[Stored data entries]
▬▬▬▬▬▬
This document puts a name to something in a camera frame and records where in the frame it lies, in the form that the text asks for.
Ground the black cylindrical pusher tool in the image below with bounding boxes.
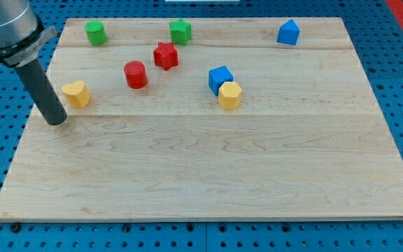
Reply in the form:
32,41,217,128
15,58,67,125

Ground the red cylinder block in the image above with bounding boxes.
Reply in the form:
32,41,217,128
124,61,148,89

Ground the green star block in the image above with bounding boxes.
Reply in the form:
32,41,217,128
169,19,192,46

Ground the green cylinder block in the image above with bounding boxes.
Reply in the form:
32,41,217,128
84,20,108,46

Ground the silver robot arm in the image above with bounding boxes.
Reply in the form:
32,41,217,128
0,0,57,67

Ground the yellow hexagon block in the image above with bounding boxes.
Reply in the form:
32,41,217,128
218,81,242,110

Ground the wooden board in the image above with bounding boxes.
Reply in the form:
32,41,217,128
0,17,403,223

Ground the red star block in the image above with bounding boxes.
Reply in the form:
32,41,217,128
153,42,179,71

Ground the yellow heart block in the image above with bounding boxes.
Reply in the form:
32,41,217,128
62,80,91,109

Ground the blue pentagon block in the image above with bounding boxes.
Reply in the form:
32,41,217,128
276,20,300,46

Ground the blue cube block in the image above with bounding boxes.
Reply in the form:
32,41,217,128
208,66,234,96

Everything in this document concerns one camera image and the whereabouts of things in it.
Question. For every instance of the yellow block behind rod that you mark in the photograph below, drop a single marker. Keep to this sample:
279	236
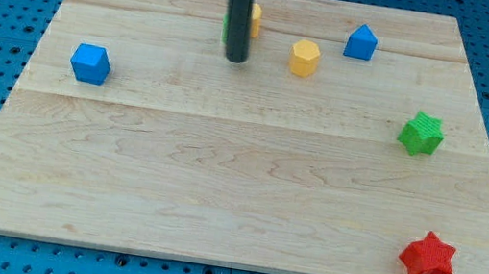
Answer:
255	22

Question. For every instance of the blue cube block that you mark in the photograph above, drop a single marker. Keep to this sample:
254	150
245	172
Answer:
90	64

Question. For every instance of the yellow hexagon block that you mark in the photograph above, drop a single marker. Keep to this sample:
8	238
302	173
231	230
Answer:
304	58

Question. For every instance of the green circle block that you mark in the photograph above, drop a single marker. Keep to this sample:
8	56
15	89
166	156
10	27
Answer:
225	29

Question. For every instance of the green star block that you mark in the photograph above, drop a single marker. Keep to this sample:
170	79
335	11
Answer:
421	135

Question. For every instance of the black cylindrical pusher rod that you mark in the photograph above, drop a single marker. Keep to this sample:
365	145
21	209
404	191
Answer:
238	30

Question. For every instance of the blue pentagon block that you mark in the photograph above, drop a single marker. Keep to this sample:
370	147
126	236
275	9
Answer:
361	44

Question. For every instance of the red star block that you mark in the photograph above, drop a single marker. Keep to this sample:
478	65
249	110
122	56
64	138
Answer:
428	256

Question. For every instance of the light wooden board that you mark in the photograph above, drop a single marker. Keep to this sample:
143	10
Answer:
182	155

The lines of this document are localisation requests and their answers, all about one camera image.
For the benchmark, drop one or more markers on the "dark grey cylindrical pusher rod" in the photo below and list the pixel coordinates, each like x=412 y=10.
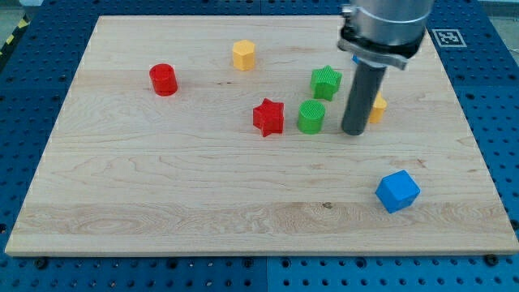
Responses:
x=365 y=86

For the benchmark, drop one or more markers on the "green cylinder block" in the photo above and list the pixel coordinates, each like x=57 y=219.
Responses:
x=310 y=117

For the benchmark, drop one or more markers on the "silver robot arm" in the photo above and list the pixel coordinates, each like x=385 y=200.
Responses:
x=381 y=34

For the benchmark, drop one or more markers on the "green star block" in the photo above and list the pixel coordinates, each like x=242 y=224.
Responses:
x=325 y=83

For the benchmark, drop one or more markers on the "red star block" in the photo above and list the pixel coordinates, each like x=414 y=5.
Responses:
x=269 y=117

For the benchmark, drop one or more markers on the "yellow block behind rod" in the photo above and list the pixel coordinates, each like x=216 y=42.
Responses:
x=378 y=109

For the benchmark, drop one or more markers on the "white fiducial marker tag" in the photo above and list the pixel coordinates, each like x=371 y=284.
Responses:
x=449 y=38

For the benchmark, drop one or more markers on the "blue cube block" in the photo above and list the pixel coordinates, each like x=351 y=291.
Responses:
x=397 y=191

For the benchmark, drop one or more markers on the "yellow hexagon block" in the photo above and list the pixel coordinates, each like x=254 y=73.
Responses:
x=244 y=55

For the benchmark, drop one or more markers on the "wooden board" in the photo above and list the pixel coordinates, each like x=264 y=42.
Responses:
x=127 y=172

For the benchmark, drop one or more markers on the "red cylinder block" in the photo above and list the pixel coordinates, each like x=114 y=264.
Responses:
x=163 y=79

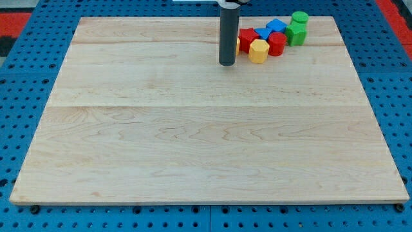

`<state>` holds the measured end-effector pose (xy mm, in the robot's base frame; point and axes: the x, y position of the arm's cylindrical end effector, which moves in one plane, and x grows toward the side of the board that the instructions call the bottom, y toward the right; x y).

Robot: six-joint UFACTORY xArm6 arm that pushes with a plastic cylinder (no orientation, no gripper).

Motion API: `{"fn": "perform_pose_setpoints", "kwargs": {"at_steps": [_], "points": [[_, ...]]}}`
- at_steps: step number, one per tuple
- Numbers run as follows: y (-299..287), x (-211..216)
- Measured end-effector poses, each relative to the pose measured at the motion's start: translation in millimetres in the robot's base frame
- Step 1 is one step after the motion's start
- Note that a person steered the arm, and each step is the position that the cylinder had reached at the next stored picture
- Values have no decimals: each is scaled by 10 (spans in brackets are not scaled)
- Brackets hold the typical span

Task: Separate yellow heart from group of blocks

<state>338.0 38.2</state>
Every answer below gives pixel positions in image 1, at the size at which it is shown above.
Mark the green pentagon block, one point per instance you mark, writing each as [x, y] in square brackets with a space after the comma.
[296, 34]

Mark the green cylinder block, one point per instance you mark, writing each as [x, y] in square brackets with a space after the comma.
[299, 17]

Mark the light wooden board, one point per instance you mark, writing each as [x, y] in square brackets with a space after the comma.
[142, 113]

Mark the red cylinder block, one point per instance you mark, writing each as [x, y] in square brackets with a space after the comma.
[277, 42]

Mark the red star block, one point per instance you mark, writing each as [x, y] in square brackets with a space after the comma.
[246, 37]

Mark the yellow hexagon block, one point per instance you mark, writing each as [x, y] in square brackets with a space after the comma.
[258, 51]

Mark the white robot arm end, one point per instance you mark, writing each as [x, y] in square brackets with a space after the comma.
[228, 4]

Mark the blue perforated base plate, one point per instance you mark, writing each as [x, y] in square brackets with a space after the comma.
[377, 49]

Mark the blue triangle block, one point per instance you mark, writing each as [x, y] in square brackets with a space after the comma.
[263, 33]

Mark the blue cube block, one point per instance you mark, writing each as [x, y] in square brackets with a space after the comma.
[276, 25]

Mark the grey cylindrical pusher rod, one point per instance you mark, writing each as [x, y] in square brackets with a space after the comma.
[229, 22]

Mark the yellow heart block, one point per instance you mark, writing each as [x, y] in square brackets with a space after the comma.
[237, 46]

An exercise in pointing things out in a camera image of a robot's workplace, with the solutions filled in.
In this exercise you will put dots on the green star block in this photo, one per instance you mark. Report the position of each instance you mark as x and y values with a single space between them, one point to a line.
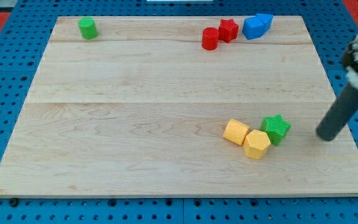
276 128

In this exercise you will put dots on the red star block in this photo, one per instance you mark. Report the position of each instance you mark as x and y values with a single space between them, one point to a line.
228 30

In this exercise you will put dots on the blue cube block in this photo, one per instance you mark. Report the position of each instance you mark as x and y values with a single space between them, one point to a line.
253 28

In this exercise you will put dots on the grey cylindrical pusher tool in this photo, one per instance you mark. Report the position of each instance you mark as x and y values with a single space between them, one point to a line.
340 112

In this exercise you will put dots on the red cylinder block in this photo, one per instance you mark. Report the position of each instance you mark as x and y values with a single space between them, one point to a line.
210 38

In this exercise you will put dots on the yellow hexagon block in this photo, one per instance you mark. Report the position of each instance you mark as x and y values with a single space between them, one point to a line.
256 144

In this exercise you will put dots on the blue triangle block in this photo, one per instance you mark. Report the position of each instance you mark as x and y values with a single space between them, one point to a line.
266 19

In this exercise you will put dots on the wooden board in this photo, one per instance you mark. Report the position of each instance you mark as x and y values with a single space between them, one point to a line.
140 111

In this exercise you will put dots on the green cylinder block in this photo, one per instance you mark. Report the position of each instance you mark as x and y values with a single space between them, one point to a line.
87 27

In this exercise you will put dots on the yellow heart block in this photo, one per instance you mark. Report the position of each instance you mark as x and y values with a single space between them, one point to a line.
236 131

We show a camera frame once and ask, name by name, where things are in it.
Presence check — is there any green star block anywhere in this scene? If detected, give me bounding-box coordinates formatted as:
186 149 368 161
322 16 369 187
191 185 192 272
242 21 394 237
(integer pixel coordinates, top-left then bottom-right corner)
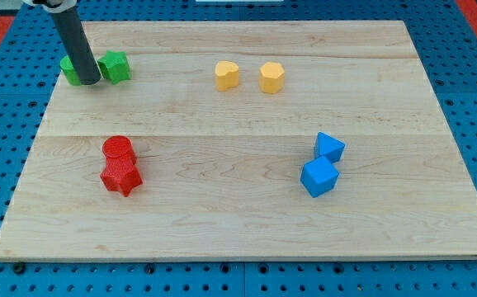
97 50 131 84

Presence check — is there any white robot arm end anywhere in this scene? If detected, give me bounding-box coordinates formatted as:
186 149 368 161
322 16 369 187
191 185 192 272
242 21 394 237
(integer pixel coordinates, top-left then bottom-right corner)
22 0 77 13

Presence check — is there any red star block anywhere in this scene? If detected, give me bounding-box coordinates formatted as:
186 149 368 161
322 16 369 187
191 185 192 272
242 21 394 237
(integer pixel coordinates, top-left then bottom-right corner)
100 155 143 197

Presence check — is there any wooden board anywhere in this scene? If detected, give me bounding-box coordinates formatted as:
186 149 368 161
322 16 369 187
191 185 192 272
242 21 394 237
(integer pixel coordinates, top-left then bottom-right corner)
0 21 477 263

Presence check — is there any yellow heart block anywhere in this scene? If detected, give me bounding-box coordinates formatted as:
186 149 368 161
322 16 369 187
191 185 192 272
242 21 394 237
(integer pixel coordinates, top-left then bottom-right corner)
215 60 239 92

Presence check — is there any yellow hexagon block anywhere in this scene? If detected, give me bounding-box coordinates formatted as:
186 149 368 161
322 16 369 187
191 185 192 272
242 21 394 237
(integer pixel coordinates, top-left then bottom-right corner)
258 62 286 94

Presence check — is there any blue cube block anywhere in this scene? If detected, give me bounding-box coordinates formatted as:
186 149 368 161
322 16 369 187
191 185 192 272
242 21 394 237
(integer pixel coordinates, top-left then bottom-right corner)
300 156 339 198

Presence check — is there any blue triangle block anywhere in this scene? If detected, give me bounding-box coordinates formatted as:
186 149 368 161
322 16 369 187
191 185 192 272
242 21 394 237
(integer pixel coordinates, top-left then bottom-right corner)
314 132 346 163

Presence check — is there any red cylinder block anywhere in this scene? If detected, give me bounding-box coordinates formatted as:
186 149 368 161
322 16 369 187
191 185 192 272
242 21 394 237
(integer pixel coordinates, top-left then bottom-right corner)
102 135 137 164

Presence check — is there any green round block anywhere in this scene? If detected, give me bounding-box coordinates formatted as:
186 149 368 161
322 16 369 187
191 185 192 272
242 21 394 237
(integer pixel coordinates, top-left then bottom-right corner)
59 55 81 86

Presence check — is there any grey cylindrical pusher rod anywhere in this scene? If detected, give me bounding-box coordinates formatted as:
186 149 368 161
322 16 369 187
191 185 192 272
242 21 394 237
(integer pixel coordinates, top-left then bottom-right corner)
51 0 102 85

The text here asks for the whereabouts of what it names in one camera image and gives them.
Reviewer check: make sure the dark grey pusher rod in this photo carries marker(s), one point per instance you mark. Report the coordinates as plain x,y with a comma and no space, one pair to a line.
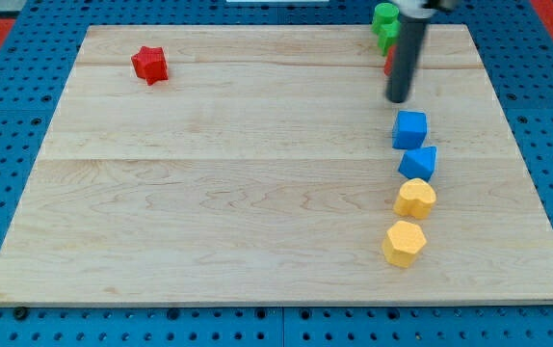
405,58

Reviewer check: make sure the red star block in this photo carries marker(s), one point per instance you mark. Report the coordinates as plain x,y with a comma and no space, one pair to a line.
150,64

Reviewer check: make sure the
▬▬▬▬▬▬
Within the data, how many lines hold the string "whereabouts"? Answer with the number and nothing more.

2